To do this, the component uses periodic polling, which queries the server endpoint /store/info via an AdminClient . The response includes metadata such as memory mode, number of saved mappings, and the time of server startup. Based on this data, the display changes dynamically.

**Lifecycle in the Vaadin UI

When the user interface is attached (onAttach), polling is activated. The UI retrieves the current system information at fixed intervals (every 10 seconds). When removing (onDetach), this background activity is terminated again, keeping the application resource-efficient.

@Override
protected void onAttach(AttachEvent attachEvent) {
    refreshOnce();
    UI ui = attachEvent.getUI();
    ui.setPollInterval(10000); every 10 seconds
    ui.addPollListener(e -> refreshOnce());
}

**Communication with the backend

Communication between the frontend and the backend occurs via the AdminClient. This calls the JSON endpoint /store/info and converts the response to a StoreInfo object:

**StoreInfo info = adminClient.getStoreInfo();

**boolean persistent = “EclipseStore”.equalsIgnoreCase(info.mode());

On this basis, color, icon and text are updated. The visual status is based on three states:

  • 🟢 EclipseStore active – persistent storage, data is stored on disks.
  • 🔵 InMemory mode – volatile storage, ideal for testing and development.
  • 🔴 Error condition – Connection lost or server unreachable.

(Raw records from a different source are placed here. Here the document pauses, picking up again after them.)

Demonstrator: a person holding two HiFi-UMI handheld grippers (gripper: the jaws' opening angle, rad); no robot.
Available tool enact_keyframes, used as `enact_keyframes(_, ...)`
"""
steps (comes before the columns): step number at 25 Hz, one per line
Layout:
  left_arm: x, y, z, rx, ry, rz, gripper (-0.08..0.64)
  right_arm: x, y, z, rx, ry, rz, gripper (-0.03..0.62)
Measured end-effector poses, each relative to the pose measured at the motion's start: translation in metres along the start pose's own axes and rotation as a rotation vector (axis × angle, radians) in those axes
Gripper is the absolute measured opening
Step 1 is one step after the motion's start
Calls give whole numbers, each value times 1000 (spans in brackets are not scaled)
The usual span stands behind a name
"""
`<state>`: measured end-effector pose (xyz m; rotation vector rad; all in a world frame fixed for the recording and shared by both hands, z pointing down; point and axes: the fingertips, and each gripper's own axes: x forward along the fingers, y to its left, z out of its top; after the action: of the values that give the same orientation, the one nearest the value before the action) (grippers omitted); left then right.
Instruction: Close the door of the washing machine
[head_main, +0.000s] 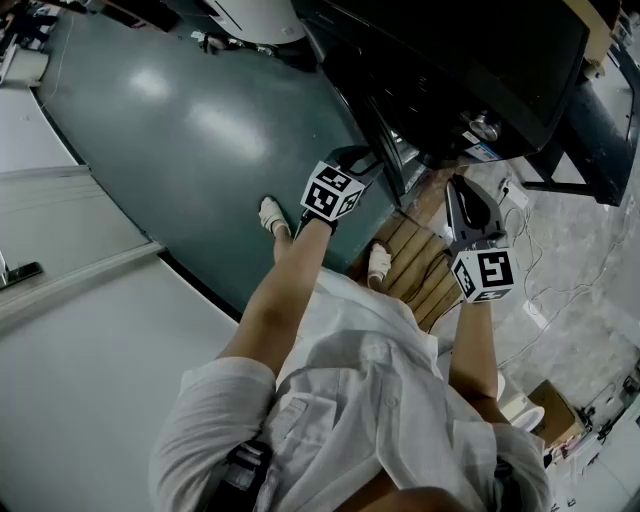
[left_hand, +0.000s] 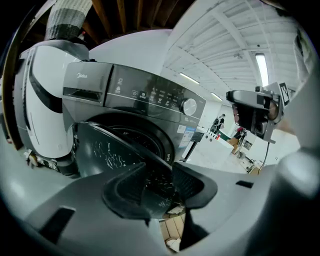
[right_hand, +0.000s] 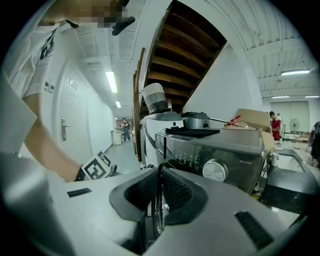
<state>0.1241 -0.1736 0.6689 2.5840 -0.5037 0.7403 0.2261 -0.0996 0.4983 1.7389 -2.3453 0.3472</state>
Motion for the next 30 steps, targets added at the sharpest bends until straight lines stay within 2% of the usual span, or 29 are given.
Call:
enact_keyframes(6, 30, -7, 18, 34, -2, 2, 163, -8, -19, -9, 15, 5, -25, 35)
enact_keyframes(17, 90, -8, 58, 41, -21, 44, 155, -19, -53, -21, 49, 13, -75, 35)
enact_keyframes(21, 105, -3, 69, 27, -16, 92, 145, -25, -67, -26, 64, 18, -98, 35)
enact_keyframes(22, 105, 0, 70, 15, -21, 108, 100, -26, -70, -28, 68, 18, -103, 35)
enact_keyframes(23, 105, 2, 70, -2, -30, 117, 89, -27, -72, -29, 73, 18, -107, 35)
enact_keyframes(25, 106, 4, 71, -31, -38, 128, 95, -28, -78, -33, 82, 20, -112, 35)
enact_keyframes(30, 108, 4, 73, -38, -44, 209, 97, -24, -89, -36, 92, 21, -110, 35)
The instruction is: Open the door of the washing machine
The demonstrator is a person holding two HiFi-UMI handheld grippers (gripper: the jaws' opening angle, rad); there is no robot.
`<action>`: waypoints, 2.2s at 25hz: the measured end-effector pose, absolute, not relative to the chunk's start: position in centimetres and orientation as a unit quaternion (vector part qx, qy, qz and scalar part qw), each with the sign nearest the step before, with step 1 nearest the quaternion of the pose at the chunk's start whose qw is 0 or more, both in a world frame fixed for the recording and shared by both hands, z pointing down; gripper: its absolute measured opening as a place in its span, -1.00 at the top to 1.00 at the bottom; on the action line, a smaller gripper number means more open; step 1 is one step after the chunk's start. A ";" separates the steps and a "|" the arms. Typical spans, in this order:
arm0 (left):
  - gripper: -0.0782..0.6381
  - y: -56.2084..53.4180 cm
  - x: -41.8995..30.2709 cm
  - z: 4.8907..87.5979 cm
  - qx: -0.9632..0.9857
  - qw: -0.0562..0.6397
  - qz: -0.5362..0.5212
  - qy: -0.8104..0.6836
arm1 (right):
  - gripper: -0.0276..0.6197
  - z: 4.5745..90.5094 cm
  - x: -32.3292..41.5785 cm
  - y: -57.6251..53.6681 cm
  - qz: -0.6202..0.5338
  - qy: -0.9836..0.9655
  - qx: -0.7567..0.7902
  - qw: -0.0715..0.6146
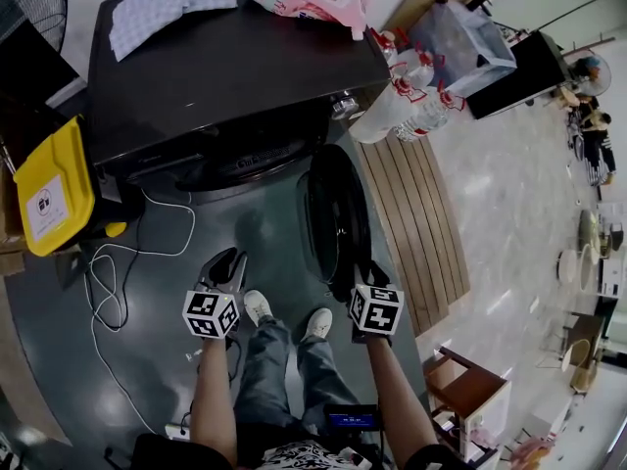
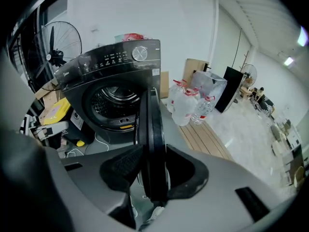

These states are immediately visible in the UI and follow the colour values of Vaadin’s Lumo theme, which ensures a consistent design.

**Event-Based Update

In addition to polling, the StoreIndicator relies on an event-based notification system. Via StoreEvents.publish(), it sends a global event whenever the storage state changes. Components such as the OverviewView can subscribe to this event and automatically reload when changes are made.

**StoreEvents.publish(new StoreConnectionChanged(newMode, info.mappings()));

This loosely coupled event system avoids direct dependencies between UI components and allows for flexible extensibility – a pattern that can also be applied to other UI areas.

The StoreIndicator, which displays the system’s state in real time, operates resource-efficiently and enhances user confidence in the application. It turns the abstract term “persistence mode” into a visual experience – a perfect example of how backend information can be elegantly integrated into the UI.